Scaling ActiveRecord with MySQLPlus
Late last week Rails core team announced the release of Rails 2.2RC1, which amongst other things slips in 'thread safety' and an implementation of a connection pool for our beloved ActiveRecord. Pratik Naik and Charles Nutter have both covered the implications of these contributions, but the executive summary is as follows: single ruby process (mongrel), plus many MySQL connections (ActiveRecord connection pool), means concurrent execution within that Mongrel process. This also means memory conservation, better throughput, and a much simplified deployment model. Sounds like something worth thinking about!

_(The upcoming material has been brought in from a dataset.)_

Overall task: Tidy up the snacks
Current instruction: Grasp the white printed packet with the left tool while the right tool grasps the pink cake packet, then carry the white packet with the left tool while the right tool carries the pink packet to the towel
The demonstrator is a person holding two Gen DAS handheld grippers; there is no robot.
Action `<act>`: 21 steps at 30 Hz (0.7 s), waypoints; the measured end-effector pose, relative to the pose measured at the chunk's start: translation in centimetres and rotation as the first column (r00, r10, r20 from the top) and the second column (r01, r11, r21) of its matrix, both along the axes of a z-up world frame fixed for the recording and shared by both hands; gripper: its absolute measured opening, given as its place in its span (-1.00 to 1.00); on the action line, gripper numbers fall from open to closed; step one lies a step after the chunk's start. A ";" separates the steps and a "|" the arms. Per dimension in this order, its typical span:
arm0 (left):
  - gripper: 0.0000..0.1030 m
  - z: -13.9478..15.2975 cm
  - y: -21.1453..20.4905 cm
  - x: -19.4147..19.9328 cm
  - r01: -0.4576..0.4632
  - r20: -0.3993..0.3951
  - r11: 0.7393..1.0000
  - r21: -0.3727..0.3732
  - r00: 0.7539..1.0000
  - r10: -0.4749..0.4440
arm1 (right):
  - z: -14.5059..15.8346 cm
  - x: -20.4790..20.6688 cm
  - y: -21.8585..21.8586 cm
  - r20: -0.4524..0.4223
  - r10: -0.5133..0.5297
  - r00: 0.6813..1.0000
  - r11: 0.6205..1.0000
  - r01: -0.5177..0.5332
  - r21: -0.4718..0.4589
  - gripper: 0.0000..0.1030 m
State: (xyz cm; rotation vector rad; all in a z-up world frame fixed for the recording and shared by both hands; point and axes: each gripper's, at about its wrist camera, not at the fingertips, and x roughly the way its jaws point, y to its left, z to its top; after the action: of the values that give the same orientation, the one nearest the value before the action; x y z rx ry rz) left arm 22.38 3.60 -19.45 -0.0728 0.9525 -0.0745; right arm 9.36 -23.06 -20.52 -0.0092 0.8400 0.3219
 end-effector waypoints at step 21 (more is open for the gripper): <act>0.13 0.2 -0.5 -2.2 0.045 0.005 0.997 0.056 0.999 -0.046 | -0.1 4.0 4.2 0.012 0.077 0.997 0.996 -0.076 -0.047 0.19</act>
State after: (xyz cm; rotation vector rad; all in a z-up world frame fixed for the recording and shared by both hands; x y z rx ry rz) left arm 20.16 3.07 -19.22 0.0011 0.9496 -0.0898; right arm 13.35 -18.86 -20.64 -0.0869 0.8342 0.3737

ActiveRecord Under The Hood
The ConnectionPool class introduced in Rails 2.2RC1 is effectively a simple wrapper for guaranteeing thread-safe access to a predefined set of connections (in our case, MySQL sessions). Let's take it for a spin outside of Rails:
require "rubygems"
require "active_record"
ActiveRecord::Base.establish_connection(
:adapter => "mysql",
:username => "root",
:database => "database",
:pool => 5
)
threads = []
10.times do |n|
threads << Thread.new {
ActiveRecord::Base.connection_pool.with_connection do |conn|
res = conn.execute("select sleep(1)")
end
}
end
# block and wait for all threads to finish
threads.each { |t| t.join }
# [root@localhost tm]# time ruby activerecord-pool-orig.rb
#
# real 0m10.644s
# user 0m0.405s
# sys 0m0.211s
Hold on, what happened? We've defined a pool with five MySQL connections, spooled up ten Ruby threads, and simulated some long running queries (one second each). How come it took 10 seconds to finish? It looks like it's executing our commands in serial!
To those of you familiar with the underlying gems this is hardly surprising. The problem is that the core MySQL gem uses blocking IO and every call to the MySQL server results in a completely locked up Ruby process - hence, no parallelism is possible. So much for our ConnectionPool?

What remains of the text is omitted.